The KiwiSaver Tax Credit mess
This is scary if it is true.
update this has been edited.
If National gets in, the maximum a person can get as an employer tax credit under KiwiSaver is 2 percent of their pay. So if you earn $50,000, its $1000, if you earn $10,000, its $200. But if you are a student in a part time job putting in your 2 percent, you won't get much. Better to save some money if you can, or get a loan and whack as much in as you can - say $900 - between the time you finish studying (and working that part time job) and the time you get another job. can also put in as much as you want and the Government matches it up to $1040. So put in $900 and you`ll get a Government contribution of $900 as a tax credit the same asyou would as if you were working.
But you`ll miss out on your employer tax credit. So if you state you are self employed for a few months, or have your partner employ you at an extremely good rate, like a lump sum of many thousands, you can put in double, half it as the employer contribution - paid from your joint account - and claim the credits back off the Government to put back in your own KiwiSaver scheme as contributions.

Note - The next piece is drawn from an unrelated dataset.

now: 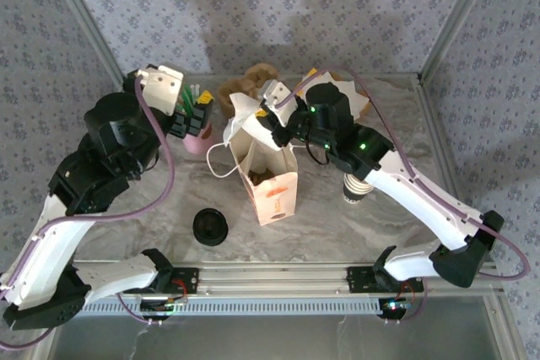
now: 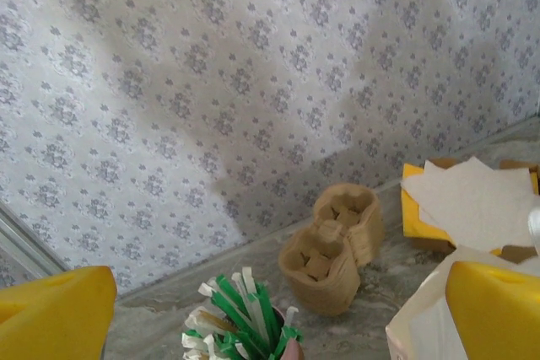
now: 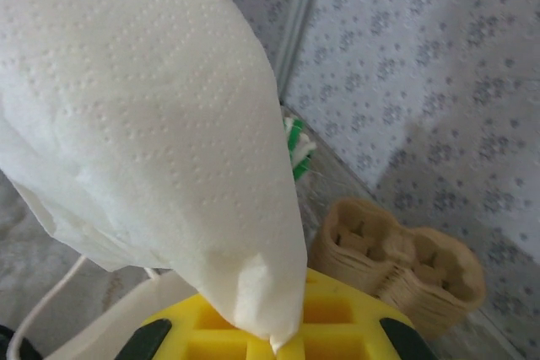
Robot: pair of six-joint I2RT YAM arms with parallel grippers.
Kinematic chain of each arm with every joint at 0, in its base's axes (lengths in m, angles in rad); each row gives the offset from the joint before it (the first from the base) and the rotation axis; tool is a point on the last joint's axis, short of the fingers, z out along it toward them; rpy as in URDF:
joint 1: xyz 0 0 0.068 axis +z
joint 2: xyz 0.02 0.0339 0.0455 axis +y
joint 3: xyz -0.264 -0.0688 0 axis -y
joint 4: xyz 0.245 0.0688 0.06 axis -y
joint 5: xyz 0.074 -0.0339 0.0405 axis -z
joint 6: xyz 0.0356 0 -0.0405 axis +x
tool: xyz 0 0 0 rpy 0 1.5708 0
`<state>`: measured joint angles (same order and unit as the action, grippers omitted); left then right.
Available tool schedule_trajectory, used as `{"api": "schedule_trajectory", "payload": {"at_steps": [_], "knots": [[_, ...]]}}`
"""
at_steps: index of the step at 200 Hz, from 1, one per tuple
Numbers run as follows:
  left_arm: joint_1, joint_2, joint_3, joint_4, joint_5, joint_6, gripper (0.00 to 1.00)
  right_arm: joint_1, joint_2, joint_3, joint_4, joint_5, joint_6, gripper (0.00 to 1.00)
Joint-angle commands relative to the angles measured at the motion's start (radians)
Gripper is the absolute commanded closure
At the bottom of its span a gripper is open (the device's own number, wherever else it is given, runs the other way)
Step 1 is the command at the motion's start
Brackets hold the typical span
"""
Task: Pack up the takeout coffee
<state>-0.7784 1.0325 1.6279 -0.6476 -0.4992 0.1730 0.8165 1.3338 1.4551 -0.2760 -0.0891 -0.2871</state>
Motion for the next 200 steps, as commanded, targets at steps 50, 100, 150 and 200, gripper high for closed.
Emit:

But then there will be problems. If you then get a $40,000 job and contribute 2 percent of your salary, the Government will make no contribution to your employer as you would have already maxed out on this subsidy - in fact based on that salary you would have 20 percent more than you would have got had you been employed on that salary right through. At least, that's the theory, but in practice what could happen if there are no checks on this, is that the Government will eventually make an overpayment of a tax credit to your employer and, when it finds out, someone will be expected to pay the IRD back to cancel out the overpaid employer credits.
But in many cases the IRD won't find out unless all providers declare contributions before the end of the KiwiSaver year -and if they don't, IRD will not know how much the tax credit should be until it does.Two major providers have still not sent their lists to Inland Revenue for the year ending last June.
But as Mary Holm points out, the KiwiSaver year is different to the financial year. The KiwiSaver year is July - June, but it is expected to assess tax credits based on financial years from April to March. But if you have recently started a job, your annual pay year is based from that start date.
But what say you then leave a job and enter a higher paying one - and accept their different KiwiSaver provider - not only will IRD have no idea what your tax credits should be if one of the providers does not advise IRD, but you probably won't either unless you keep a real close tab on your accounts. Its even worse if you are working two part time jobs with two different KiwiSaver providers. Should it be found that you will be overpaid, you won't get the employer contributions. But if an administrative error is made and your KiwiSaver account is overpaid, and you are owed a tax rebate at the end of the financial year as well, one could cancel the other out. If you have to pay, you`ll have a big debt.
Rather than saving, KiwiSaver could get you into debt. And if you are in sufficient debt, apparently you can cash your KiwiSaver contributions. You can then pay the IRD the overpaid employer contributions because the IRD will probably force you to do so rather than write it off due to inability to pay.
So, if you are in that situation, you won't save at much all. But at least you`ll get a decent tax cut. In 2011.